The team set a target that from the time of incorporation to the first in-human application, the total spend should not exceed $4 million. Dr. Desai points out that it is 1/10th of the amount usually spent.
“To create cells, we have created a protocol where from one source material of one million cells, you can create 100 million cells. That is a 1:100 ratio. If you can create 100 from 1, you can automatically cut the costs drastically right away. Those are the kinds of innovations that are very helpful in decreasing the overall cost,” Dr. Desai explains, noting that the process of the company is patented in India and the US.
Having achieved a cost of $3,000 per dose in the lab, he is confident that the targeted market price of $10,000 can be achieved. The team, however, wants to ensure that the product doesn’t come across as cheap just because they are offering the therapy at a lower cost, he says.
“We have to make sure that the quality we maintain is not just on par with the others, but better. For the animal studies, for example, we collaborated with OHSU in Portland. Our Good Lab Practices (GLP) toxicology studies are done at Dabur Research in Delhi. Our primate studies are done in Singapore. Three independent labs have confirmed that our product is effective as well as safe,” Dr. Desai says.

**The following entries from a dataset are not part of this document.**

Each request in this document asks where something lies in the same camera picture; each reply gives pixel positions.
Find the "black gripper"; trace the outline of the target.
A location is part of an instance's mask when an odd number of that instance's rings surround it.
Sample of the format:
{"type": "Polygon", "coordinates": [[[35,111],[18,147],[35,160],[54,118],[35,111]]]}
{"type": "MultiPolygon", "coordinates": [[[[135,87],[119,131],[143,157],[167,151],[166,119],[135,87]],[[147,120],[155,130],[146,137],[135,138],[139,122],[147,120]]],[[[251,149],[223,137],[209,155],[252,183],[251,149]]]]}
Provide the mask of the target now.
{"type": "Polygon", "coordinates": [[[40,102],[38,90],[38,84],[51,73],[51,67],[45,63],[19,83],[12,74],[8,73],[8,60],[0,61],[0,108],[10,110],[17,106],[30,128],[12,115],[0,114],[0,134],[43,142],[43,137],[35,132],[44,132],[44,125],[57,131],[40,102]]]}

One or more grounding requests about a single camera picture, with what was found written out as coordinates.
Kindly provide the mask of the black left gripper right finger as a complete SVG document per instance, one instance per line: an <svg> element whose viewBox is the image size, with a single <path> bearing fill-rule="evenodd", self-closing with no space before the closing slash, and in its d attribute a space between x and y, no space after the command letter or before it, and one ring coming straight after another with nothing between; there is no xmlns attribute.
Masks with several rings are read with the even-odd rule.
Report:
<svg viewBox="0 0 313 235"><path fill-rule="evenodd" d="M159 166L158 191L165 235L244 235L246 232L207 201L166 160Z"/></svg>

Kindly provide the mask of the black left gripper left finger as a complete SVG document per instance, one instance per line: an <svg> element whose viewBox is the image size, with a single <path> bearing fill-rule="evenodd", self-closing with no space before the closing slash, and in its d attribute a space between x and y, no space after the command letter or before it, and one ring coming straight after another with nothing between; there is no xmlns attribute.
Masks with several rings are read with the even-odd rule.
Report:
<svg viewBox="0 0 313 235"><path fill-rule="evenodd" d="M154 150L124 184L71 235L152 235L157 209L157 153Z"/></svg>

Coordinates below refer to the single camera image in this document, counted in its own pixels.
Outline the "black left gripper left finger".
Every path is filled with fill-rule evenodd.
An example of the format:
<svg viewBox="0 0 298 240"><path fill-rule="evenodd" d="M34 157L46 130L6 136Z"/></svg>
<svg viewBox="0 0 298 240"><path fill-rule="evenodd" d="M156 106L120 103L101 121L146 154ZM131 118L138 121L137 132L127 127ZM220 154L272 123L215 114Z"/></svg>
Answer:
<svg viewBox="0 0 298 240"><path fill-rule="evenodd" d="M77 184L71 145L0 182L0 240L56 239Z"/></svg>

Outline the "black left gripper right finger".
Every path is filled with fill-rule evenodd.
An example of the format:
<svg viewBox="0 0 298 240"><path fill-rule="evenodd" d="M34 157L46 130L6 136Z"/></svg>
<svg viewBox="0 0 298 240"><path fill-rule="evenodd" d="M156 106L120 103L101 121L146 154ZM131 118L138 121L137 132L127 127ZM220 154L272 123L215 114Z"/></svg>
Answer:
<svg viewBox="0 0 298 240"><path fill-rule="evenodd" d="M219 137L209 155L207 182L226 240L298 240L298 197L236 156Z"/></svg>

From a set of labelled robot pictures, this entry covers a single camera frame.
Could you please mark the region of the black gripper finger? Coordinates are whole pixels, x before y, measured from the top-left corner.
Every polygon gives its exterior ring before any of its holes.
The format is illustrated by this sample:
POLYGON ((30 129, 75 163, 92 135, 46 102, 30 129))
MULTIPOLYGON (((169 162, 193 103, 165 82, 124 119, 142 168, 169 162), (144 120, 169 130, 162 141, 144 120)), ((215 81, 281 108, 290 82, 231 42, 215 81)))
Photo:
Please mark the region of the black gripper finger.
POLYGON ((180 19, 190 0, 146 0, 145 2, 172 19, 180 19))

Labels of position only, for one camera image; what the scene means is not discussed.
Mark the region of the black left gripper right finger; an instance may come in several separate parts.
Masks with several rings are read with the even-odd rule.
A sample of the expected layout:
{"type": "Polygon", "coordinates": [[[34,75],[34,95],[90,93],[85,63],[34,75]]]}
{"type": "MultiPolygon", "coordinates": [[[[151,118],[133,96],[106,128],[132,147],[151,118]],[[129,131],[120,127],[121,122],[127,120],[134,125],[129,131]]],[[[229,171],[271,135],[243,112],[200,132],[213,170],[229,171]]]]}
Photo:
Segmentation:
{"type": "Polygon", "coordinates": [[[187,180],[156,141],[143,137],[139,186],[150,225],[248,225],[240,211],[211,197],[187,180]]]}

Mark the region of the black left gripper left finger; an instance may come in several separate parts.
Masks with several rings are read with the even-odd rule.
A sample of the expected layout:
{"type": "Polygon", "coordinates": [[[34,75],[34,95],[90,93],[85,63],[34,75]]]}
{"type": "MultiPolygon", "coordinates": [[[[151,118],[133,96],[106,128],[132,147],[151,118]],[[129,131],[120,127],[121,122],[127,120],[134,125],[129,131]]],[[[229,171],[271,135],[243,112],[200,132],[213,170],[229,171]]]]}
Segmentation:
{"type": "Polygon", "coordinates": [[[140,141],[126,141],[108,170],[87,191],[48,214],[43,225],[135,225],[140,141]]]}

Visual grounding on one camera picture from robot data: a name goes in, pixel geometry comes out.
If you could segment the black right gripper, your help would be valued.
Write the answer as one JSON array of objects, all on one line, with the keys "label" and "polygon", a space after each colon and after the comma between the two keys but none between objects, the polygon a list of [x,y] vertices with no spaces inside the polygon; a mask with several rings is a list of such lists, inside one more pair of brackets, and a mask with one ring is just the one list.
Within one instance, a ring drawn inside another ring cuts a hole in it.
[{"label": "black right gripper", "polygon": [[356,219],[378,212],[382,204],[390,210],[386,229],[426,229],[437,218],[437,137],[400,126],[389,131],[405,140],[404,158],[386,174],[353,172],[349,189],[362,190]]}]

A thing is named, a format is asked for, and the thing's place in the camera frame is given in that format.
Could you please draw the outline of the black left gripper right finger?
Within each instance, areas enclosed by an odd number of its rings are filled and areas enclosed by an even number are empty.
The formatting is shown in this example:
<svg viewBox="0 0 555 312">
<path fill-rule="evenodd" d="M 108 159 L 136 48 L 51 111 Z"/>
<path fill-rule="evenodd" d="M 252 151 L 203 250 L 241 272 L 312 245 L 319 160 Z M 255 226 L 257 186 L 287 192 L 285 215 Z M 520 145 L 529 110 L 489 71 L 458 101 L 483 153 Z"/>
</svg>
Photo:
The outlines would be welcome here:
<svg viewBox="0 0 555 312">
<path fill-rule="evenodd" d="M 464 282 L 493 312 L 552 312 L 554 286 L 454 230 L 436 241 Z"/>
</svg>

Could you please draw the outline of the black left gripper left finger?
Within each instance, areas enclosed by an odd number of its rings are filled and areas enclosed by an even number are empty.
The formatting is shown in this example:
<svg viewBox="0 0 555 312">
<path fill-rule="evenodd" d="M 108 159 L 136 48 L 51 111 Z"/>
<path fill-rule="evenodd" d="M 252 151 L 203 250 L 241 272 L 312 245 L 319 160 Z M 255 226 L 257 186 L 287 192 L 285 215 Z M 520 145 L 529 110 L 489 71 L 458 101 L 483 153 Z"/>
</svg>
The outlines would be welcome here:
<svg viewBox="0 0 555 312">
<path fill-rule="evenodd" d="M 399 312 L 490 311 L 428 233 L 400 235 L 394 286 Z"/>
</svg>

“For India and the other emerging markets, which are now called the Global South, we would love to be the therapy of choice offering unique price point and top quality. That’s the vision.”
Approvals and challenges
As the company awaits approval from the DCGI for in-human trials, it is also planning to file with the FDA and approach the Singapore Health Authorities in the coming days.
“We would really like the trial to be done in India. But we are also moving on all fronts so that wherever it moves faster we can take things forward there,” Dr. Desai notes.
In 2022, the company raised ₹51 crore in a series A round led by pharma majors Natco, Alkem and Biological E. Existing investors Kotak Investment Advisors and Endiya Partners also participated in the round.
However, raising money as a deep tech company in biotech has not been easy for Eyestem. “Raising money in India for biotech has always been a problem. VCs are not interested,” he notes.
While he acknowledges the support and grants by BIRAC and C-CAMP, where the company is incubated, he also points out that there are limitations to government funding for start-ups.
“We are a resource-starved nation. So, we have to figure out how to create private markets in India for biotech. Otherwise, a lot of these innovations will end up going outside.” The absence of a tried and tested regulatory framework in India for such therapies has also been posing challenges for the company.
The COVID-19 pandemic also threw a curveball at the team’s plans in the form of supply chain challenges. “We could not get a lot of reagents at that time. Our manufacturing set up was ready, but the unavailability of reagents troubled us,” Dr. Desai recollects.
While the first product of the company would be cell therapy for dry AMD, the team has more plans up its sleeves. “Our core competence is taking cell A into cell B. Essentially, you can create any cell of the body,” Dr. Desai explains.
“We created beautiful 3D lungs in the lab during COVID. We have also created neural cells for the brain. Once we get our flagship product out, we will start looking at the next-generation products and other indices.”
According to Dr. Desai, the team also has really good animal data on how to treat Parkinson’s and pulmonary fibrosis. The company plans to raise funds later to take these two assets forward and get the clinical trials started.
“We have to make sure the current one is sailing before starting another ship. We want to create that platform. And the premise is very simple. The indication has to be incurable, it has to allow us to scale, it has to allow us to create a cell therapy which is relatively affordable,” Dr. Desai says.